In 2011, Egyptians protested against their authoritarian dictatorship, overthrew the government, and held democratic elections that installed Mohamed Morsi as president.
By 2013, unhappy Egyptians were holding mass protests and demanding that Morsi resign. When the military stepped in, many of those protesters were thrilled. Soon the new government proved itself to be at least as bad as the one ousted in 2011.
I remember that after that military coup, there were pundits on both the left and the right who supported it, seeming to believe that this was a way to reset a democracy gone bad. To me that seemed a long shot. Democracy works when people accept it as the thing you’re stuck with. If after every election the people who didn’t vote for the government could persuade the military to step in, you wouldn’t really have a democracy.
Democracy is when both sides agree to accept the results, even if they don’t like them. It doesn’t work otherwise.
Now let’s talk about Bernie Sanders.
I’ve always liked Bernie Sanders. The things I want – a single payer health system, more taxes on the wealthy, greater worker rights, a stronger social safety net – are the things Sanders wants. If I were declared ruler of the universe and could choose the next U.S. president from anyone who has run for the position in the last couple of years, I would pick Bernie.
But in a democracy, one person can’t choose the president, or the nominees. Instead, there’s a whole electoral system in place.
Regarding the Democratic primary, that system is one Bernie Sanders has liked less and less the more it has become apparent that he is unlikely to win more votes or pledged delegates than Hillary Clinton.
As little as a few months ago, Sanders still had some hope for the democratic process, as long as it was truly democratic. He made the reasonable suggestion that superdelegates – free agents who can vote for whoever they like at the convention – should vote for whoever their state voted for.
The problem is, under that system, Sanders would still lose. Because Sanders is way behind Clinton. About three million votes behind.
So Bernie has a new plan. We throw out the democratic system and decide the nominee based on polling.
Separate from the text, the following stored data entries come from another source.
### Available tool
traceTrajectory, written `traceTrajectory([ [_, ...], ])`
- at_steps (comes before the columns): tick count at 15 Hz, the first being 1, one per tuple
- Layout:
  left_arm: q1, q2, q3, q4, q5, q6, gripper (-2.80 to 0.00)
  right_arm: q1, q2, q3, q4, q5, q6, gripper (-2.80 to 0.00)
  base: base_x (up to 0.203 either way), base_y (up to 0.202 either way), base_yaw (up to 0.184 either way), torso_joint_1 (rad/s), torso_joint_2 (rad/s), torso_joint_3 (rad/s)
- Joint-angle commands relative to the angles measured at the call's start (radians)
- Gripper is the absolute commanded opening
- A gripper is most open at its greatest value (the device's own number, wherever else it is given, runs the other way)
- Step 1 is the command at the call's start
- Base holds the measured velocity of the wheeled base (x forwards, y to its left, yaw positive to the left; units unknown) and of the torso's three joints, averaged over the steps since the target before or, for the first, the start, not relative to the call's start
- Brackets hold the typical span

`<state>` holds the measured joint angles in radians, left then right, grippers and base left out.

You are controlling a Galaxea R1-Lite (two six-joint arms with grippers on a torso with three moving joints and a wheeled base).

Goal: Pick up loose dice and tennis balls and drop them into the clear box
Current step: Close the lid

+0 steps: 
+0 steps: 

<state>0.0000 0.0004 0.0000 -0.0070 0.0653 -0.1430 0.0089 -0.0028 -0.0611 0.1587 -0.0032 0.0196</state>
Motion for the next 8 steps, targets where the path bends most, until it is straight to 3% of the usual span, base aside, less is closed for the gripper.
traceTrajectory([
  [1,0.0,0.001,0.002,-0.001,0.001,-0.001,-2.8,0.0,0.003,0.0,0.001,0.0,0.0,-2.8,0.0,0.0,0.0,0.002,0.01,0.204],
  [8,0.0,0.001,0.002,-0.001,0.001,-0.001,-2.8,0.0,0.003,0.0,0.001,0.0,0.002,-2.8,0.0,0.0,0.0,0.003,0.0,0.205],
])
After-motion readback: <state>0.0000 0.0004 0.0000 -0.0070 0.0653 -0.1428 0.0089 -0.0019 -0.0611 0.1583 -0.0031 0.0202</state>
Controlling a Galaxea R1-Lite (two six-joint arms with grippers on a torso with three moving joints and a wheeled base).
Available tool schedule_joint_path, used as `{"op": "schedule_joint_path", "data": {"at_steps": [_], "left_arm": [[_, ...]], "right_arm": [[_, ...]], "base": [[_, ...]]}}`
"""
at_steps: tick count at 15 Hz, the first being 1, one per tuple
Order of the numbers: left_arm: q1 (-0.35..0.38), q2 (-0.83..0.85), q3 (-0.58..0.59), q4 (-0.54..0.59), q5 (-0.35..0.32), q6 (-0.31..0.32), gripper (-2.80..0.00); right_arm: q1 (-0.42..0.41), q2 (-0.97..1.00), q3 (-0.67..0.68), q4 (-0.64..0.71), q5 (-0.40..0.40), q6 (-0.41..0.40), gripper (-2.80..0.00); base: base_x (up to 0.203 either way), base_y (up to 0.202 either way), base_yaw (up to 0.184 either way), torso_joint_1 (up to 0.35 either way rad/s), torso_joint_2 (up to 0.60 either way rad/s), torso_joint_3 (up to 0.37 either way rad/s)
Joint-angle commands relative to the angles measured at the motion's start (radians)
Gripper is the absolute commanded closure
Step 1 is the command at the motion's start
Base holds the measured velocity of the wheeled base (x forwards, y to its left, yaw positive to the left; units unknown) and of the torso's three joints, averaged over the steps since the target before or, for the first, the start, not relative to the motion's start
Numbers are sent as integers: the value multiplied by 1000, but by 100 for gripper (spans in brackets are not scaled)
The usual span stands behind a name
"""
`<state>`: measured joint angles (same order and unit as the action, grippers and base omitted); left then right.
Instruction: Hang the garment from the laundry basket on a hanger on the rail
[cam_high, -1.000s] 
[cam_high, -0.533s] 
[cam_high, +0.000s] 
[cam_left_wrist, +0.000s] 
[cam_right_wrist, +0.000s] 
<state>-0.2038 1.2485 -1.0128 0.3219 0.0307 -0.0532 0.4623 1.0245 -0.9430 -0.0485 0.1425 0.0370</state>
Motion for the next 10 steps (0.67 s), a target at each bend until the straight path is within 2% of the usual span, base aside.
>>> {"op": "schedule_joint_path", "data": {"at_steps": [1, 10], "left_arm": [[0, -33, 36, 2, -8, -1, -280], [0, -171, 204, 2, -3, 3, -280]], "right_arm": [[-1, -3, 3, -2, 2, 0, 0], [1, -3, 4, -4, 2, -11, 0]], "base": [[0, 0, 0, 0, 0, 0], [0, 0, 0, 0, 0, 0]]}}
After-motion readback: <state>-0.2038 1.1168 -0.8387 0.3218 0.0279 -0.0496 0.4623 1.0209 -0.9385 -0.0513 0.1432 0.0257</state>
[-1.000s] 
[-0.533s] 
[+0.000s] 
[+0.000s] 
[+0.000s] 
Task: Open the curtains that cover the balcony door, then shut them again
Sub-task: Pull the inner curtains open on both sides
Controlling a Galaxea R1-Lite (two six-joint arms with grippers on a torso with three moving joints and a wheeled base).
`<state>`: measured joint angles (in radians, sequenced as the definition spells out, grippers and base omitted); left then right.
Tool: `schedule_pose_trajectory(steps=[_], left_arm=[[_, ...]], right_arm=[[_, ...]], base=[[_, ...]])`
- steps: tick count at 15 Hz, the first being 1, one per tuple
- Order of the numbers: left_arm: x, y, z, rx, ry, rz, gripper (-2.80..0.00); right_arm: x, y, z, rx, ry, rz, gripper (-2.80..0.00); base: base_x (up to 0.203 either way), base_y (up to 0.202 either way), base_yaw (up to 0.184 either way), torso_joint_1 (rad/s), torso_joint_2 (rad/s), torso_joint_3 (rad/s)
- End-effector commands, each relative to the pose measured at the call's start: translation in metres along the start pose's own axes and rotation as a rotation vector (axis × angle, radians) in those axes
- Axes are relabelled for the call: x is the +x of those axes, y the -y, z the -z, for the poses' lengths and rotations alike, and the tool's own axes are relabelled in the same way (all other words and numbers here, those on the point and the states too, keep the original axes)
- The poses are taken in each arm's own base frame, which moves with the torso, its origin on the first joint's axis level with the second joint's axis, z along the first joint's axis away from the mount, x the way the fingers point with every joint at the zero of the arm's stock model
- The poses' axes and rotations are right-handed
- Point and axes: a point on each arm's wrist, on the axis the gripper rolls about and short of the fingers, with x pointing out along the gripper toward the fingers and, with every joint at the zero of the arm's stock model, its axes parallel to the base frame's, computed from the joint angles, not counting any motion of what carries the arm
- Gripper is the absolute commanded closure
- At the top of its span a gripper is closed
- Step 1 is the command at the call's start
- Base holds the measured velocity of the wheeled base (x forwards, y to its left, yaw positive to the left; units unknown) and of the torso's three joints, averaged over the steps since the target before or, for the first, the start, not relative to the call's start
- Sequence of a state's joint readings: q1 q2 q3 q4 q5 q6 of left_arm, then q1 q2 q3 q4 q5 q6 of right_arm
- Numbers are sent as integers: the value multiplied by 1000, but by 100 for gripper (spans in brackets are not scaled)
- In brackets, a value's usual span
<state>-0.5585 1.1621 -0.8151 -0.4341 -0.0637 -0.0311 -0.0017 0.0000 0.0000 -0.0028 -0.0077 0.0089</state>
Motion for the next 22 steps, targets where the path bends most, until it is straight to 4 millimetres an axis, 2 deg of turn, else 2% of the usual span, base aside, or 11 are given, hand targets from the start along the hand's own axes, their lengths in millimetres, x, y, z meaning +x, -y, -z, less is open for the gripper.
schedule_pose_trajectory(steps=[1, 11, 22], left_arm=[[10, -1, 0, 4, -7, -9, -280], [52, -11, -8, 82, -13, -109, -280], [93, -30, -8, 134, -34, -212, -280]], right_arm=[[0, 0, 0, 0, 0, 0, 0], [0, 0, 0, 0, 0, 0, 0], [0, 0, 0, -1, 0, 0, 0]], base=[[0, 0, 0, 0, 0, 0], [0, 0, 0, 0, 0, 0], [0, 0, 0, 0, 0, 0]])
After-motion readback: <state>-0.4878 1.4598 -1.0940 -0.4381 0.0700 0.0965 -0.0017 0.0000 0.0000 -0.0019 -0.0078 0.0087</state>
What Bernie wants is for all the superdelegates, regardless of who their state supported, to vote for Bernie. And he says they should, because in head to head polls, he does better against Trump than Clinton.
There are reasons those polls shouldn’t be taken too seriously. As the Times points out, Sanders hasn’t experienced a full-on Republican national attack yet, which could drive his numbers down markedly, and Trump is no longer competing against anyone, while Clinton is still fighting off Sanders, softening her support.
But beyond that, picking candidates according to polls is wildly undemocratic.
Right now, RealClearPolitics collection of recent polls shows that averaged out, Sanders beats Trump by 10.8%, whereas Clinton loses by .2%. Each of these polls represents 800 to 1100 voters. If you were to assume that these polls had no overlaps, then they give us the opinions of a few thousand voters. If Sanders is up by 10% over Clinton among a group of 5,000 voters, then that means a few hundred people like Sanders better than Clinton. Yes, they are presumably a representative sampling, but still, if we’re using the polls to select nominees, very few people are actually getting a say.
As of April, over 15,000,000 people have voted in the Democratic primary, and by the convention that number will be higher. Sanders plan is, very simply, to discount the millions of people who prefer Clinton over him in favor of the preferences of a tiny sliver of America’s voters.
How can anyone who believes in Democracy find that acceptable? If we are going to choose our nominees by poll, why don’t we just get rid of elections altogether, and every four years take a few polls and make whoever wins the president? How can Sanders supporters who scream about unfairness every time Clinton gets an extra delegate they believe belongs to Bernie be fine with simply taking the choice out of the hands of the electorate altogether?
What would happen if next week the poll numbers switched, and suddenly Clinton had the edge against Trump? Would Sanders drop out of the race? My guess is, no.
I understand why democracy failed in Egypt, a country unused to the messiness of a system that, in the words of Winston Churchill, “is the worst form of Government, except for all the [others].” But in the U.S., we’ve been doing this for a long time. And even if the results don’t turn out as I hope, which has happened many times, I hope we continue our experiment with democracy, and let people, rather than polls, choose our representatives.
Although I’m still open to just deciding the whole thing myself.